Westwood – Live and Let Die?
There are few parts of the city that elicit such romantic thoughts of their former glory when briefly mentioned. Who am I kidding? It’s mainly just Westwood Village.
In the 1980’s, this WAS the place to be. Trendy restaurants. Movie theaters filled with movie-goers. Sidewalks too filled to walk. Street performers with a giddy audience of locals, not just tourists. I remember growing up in Canada and thinking this was only something could happen in a chase scene during an episode of Chips. Just think of Ponch and Jon chasing through the happiest street festival known to man where even mimes, puppeteers and jugglers are actually appreciated for their craft. That was Westwood.
It remained to be this happy little enclave as the rest of the city was evolving. Somehow, Los Angeles went from the euphoria of hosting the Olympics to being gripped by the fear of gang activity. Sure, a majority of the city wasn’t largely affected by the violence, but after just living through the Night Stalker, everyone was on edge.
Night after night the news was reporting shootings at an epidemic level. The culture was spreading to popular music and films. Your parents would tell you not to wear red or blue for the fear of being misidentified.
Westwood continued on. Was there a gang element? Yes, but the sidewalks were so filled that it seemed like a non-factor. Until it was.
On a typical saturday night of January 1988, shots involving rival gangs were exchanged leading to the fear had by most, that someone not part of that world, someone like me would lose their life by a random act of violence. Police presence was heightened. Ordinances were passed. It didn’t matter. People were too afraid. Westwood now had a stigma and it had no idea how to deal with it.
The rest of the westside saw opportunity, as places such as the 3rd Street Prominade and Century City Plaza provided a new safe home and addressed another issue Westwood couldn’t tackle….parking! Previously, people would put up with the $5-$15 charges because the ends justified the means, but now that the village became untouchable, West LA took it’s car culture elsewhere.
Storefront by storefront, Westwood was slowly emptying out. There would be glimmers of hope, but it was shuffling the deck on the Titanic. Best Buy opened. Circuit City closed. Target opened. Bye bye Best Buy. Restaurants would come and go, but even in a community that was nestled between the largest(and still growing) university in the state and the reemergence of the commercial real estate market on Wilshire, Westwood still had trouble pulling it’s head out of water.
Ask yourself, have you ever seen a McDonald’s go out of business?
Making matters worse, the iconic Fox Westwood Village theater which used to be earth central for every significant movie premiere has seen a big cut in its business with a majority of them moving to the LA Live complex. Factor in a growing homeless problem you can see how big this elephant has grown.

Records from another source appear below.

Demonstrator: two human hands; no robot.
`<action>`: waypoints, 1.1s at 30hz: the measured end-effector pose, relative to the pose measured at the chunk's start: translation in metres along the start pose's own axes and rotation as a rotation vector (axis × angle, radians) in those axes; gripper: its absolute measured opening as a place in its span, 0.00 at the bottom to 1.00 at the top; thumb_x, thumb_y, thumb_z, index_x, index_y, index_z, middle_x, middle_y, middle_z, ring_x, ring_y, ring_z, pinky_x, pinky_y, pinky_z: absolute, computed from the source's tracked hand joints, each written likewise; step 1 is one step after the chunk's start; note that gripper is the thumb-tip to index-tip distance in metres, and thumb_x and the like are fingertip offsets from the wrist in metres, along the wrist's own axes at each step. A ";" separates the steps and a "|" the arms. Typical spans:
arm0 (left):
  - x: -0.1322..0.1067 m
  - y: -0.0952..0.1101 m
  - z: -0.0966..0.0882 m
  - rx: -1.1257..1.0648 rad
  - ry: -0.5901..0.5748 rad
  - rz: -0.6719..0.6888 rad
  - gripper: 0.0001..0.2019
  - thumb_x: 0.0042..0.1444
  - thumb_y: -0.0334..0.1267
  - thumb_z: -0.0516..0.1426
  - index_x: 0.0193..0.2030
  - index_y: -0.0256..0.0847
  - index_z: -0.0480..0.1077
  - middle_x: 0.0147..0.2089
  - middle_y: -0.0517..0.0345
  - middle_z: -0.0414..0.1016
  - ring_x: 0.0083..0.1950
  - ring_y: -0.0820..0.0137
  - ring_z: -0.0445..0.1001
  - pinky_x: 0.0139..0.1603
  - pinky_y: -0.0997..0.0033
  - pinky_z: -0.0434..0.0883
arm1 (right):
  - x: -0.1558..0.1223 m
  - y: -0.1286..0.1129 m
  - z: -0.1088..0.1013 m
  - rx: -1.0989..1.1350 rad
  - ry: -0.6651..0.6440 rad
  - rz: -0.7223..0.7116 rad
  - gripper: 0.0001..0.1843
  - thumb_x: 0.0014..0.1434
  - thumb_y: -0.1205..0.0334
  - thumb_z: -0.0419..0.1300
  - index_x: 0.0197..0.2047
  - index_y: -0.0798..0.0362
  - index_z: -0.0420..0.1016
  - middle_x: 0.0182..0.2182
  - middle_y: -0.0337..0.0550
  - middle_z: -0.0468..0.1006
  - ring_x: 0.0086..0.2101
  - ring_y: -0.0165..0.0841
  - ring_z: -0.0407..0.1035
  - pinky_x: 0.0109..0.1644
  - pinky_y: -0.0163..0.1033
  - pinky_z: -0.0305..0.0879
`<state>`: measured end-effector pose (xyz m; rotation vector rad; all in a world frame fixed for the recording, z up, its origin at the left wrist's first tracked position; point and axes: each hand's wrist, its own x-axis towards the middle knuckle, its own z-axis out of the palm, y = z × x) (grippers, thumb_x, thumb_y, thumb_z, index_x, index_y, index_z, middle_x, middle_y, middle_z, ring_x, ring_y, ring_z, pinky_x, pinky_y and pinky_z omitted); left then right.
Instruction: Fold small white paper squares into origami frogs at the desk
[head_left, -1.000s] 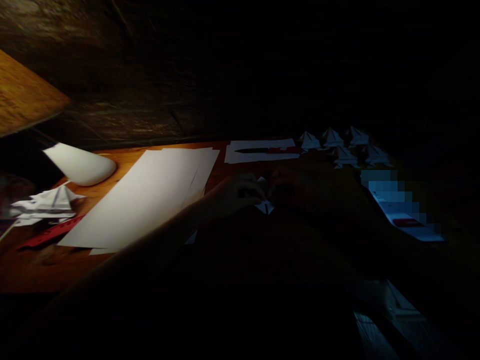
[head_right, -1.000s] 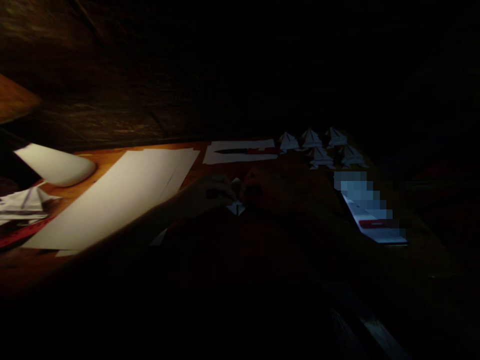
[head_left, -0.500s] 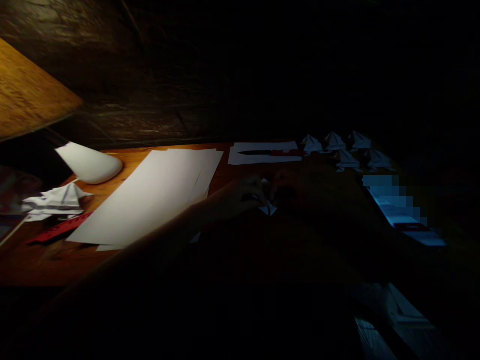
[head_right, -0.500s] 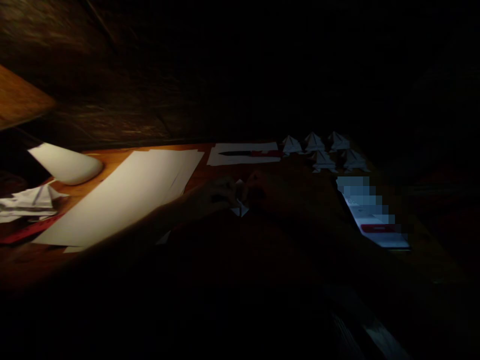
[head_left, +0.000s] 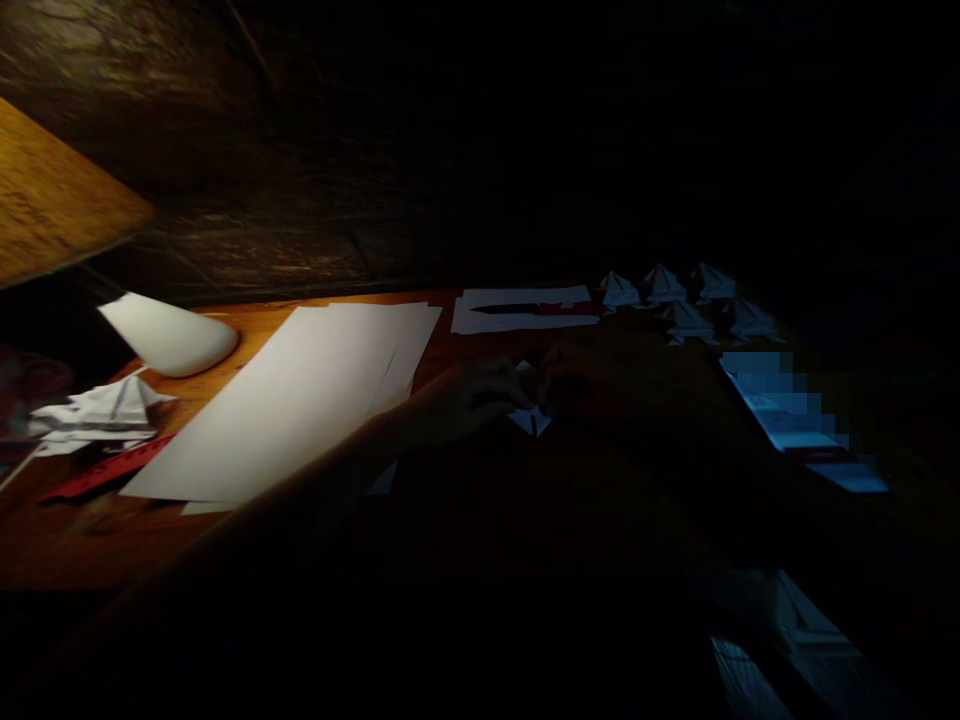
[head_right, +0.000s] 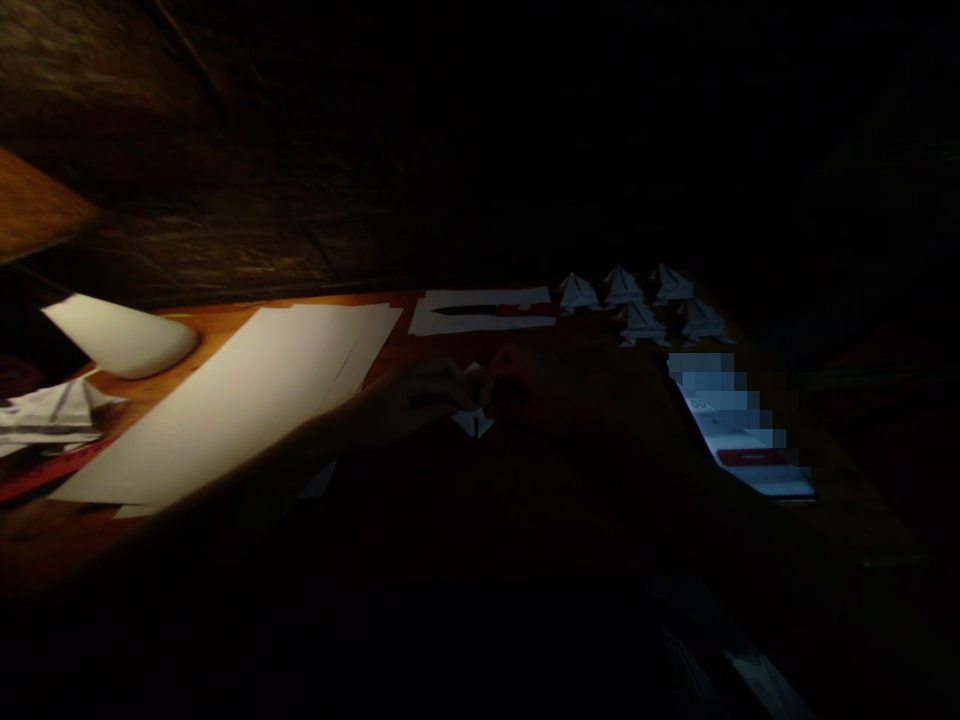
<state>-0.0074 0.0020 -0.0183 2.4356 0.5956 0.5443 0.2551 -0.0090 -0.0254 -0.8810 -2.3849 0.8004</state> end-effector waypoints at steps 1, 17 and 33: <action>0.000 0.000 0.000 -0.002 0.006 0.002 0.10 0.67 0.32 0.57 0.49 0.43 0.79 0.48 0.53 0.74 0.49 0.68 0.74 0.52 0.65 0.73 | 0.000 0.000 0.000 0.009 -0.003 -0.015 0.05 0.62 0.65 0.65 0.43 0.49 0.78 0.48 0.45 0.71 0.48 0.38 0.69 0.55 0.48 0.66; 0.001 0.003 -0.003 0.056 -0.055 0.012 0.09 0.67 0.32 0.57 0.50 0.42 0.78 0.51 0.52 0.73 0.51 0.68 0.74 0.54 0.67 0.73 | 0.002 -0.002 -0.002 0.009 -0.009 0.003 0.06 0.61 0.64 0.65 0.42 0.50 0.78 0.46 0.47 0.72 0.47 0.40 0.70 0.53 0.49 0.67; -0.003 0.000 -0.003 0.352 -0.018 0.186 0.12 0.70 0.34 0.54 0.53 0.46 0.77 0.53 0.56 0.82 0.53 0.64 0.76 0.54 0.62 0.73 | 0.001 -0.004 -0.001 0.063 0.029 0.103 0.14 0.58 0.64 0.67 0.47 0.51 0.72 0.43 0.42 0.74 0.39 0.35 0.69 0.42 0.41 0.65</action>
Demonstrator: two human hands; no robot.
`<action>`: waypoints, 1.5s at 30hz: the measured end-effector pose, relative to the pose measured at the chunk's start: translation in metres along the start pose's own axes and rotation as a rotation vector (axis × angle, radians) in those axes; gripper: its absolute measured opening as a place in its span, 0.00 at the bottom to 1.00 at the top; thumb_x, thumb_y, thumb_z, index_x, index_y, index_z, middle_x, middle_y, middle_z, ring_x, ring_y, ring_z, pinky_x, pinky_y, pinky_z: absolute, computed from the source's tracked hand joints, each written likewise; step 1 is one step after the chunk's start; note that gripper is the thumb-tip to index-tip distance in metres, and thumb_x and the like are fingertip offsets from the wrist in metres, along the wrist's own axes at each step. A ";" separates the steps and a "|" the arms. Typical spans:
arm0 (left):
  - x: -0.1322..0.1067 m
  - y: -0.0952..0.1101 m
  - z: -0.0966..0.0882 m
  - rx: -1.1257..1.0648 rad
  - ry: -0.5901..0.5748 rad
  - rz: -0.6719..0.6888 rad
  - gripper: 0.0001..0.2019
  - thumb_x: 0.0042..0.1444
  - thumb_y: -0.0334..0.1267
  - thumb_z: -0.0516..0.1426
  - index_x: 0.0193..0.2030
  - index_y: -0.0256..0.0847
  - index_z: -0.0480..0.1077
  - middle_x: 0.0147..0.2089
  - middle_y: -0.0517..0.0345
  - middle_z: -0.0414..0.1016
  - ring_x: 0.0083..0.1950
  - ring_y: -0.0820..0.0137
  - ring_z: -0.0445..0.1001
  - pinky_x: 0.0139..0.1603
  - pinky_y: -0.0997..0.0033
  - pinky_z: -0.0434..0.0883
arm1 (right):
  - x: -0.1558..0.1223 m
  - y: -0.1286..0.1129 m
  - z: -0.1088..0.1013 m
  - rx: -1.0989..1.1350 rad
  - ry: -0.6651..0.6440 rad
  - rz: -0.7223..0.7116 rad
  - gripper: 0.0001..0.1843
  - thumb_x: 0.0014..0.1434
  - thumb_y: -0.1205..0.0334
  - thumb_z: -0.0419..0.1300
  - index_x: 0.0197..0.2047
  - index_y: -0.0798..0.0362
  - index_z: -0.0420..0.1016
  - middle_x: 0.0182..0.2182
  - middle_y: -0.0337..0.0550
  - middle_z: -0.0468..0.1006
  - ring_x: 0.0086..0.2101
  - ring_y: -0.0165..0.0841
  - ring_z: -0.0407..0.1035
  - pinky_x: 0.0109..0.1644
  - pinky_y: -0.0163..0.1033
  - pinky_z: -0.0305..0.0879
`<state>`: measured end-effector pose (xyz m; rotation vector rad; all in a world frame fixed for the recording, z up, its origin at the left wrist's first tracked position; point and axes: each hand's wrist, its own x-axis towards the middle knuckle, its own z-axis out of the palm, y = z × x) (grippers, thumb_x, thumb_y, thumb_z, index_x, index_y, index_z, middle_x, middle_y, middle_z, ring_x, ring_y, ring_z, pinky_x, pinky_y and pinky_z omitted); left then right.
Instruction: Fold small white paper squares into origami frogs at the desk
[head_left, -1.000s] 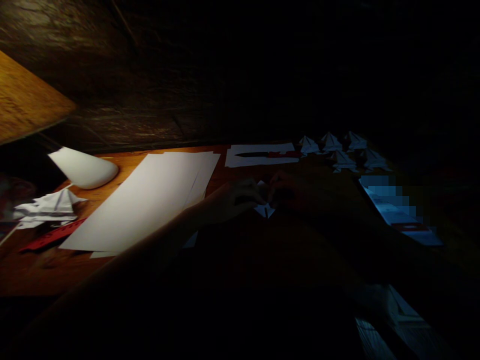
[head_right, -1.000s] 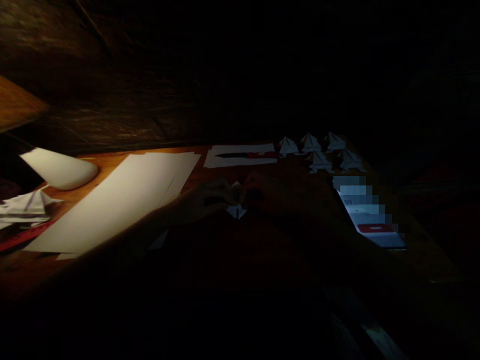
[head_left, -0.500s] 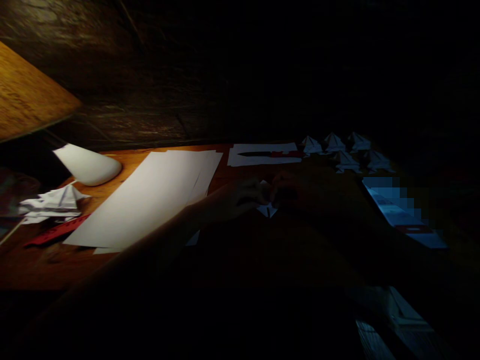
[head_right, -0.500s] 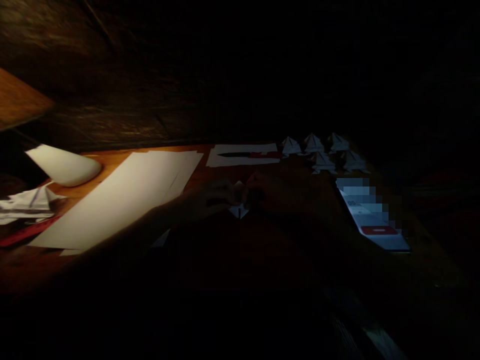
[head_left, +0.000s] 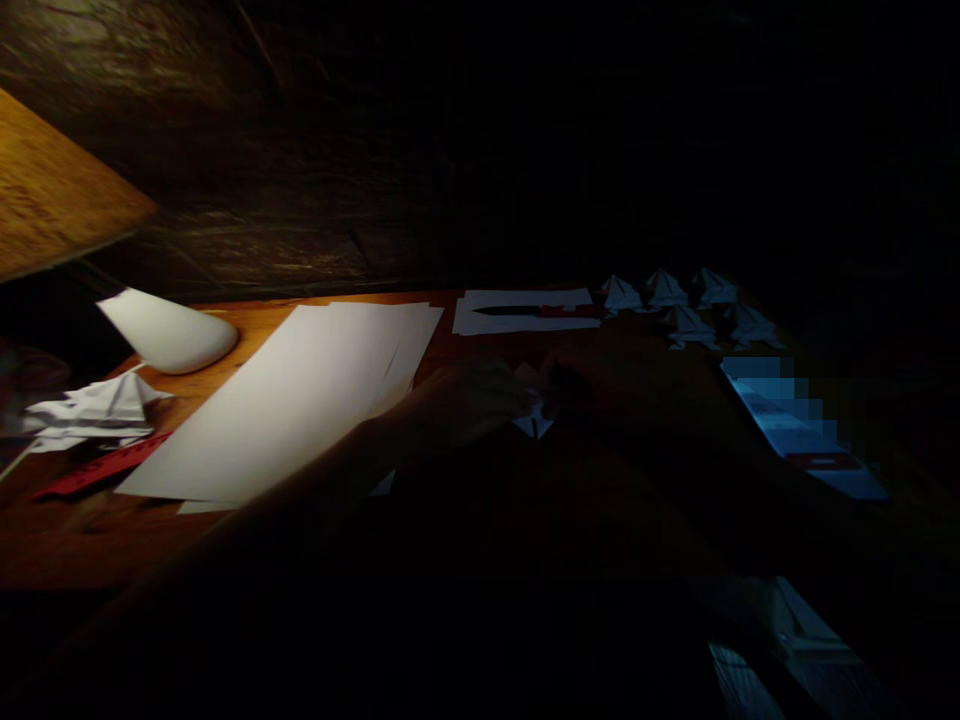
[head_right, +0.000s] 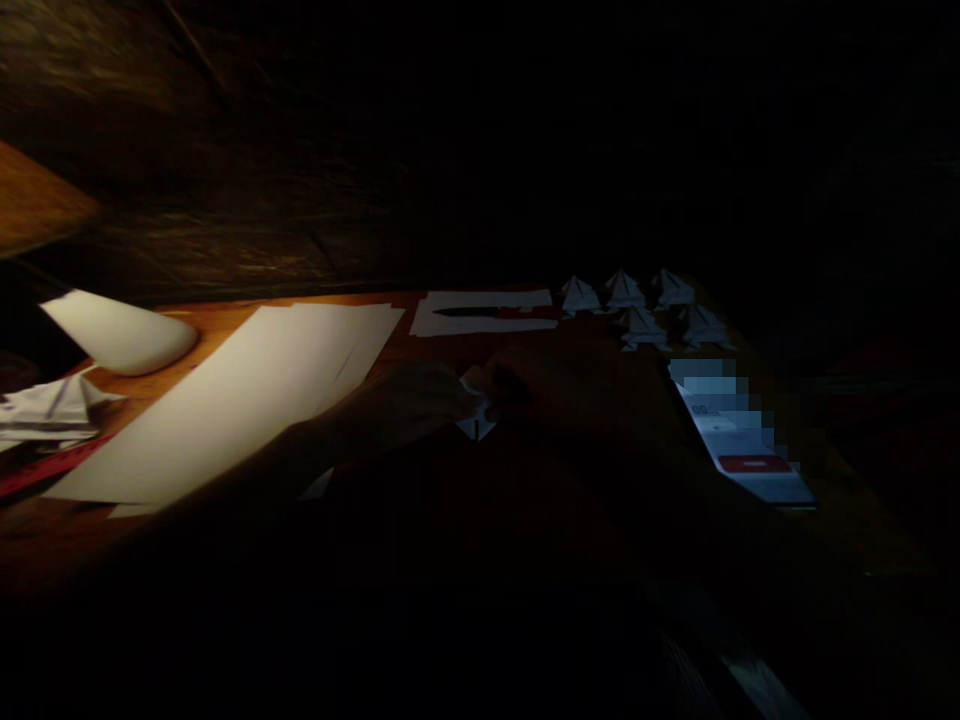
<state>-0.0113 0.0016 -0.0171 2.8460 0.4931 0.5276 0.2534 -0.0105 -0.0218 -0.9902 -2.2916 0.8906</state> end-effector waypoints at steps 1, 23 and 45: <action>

Give credit to Westwood for trying to get back on its feet. A few years ago, the city built a four story parking garage to provide more cheap short-term parking, but with it nestled on Broxton at the hardest place to reach in the village, the time you spend might not justify the money you save. Oh, I forgot to mention that new developments on Glendon and behind Gayley took away as many spots, so it’s a wash.
Westwood also created a business district that focused on making tourist happy by hiring “ambassadors” to provide information, clean the sidewalks and spiff up the place. They even try their best to distract the homeless. Does this make it any better? Yes. But say that word as if you were questioning it.
These foot soldiers are nice to have, but just nominally. At least 95% of the people on the sidewalks are students or professionals located in the area. If anything, Westwood needs to find a way to get tourists there before trying to keep them.
If there’s any silver lining that’s not apparent to anyone let me call out why there is some hope. Transportation. The purple line is slated to bring a subway stop right to its heart. Even though it’s a generation away, it should alleviate the traffic on Wilshire which already mimics the 405.
While there’s no promise of it yet, there’s also early talk of finding a way to link the valley to Westwood through the Sepulveda pass. Wouldn’t that have been money better spend than widening the 405?
The last bit of hope is from an idea that I’m admitingly biased towards. Despite the obstacles, many people still choose to cycle up to campus, be it students or staff. There are bicycle friendly ways to approach the village, but not go through it. The main thoroughfares of Gayley and Westwood Boulevard are painted with sharrows, but street traffic is intimidating enough that it scares away most novice riders.
A lot of talk has been given to protected bike lanes across Los Angeles, but no place in the city would benefit more than Westwood Village. Isn’t the reasoning obvious? Parking is already limited. Businesses are already hard to get to. Expo Rail is coming. Letting more cyclists reach them wouldn’t be a positive?
I credit the community for banding together and ponying up the resources to confront their future. There comes a time though where progress needs to be evaluated and enough time has passed. With the surrounding infrastructure in place, maybe money spent on the business improvement district can actually improve businesses.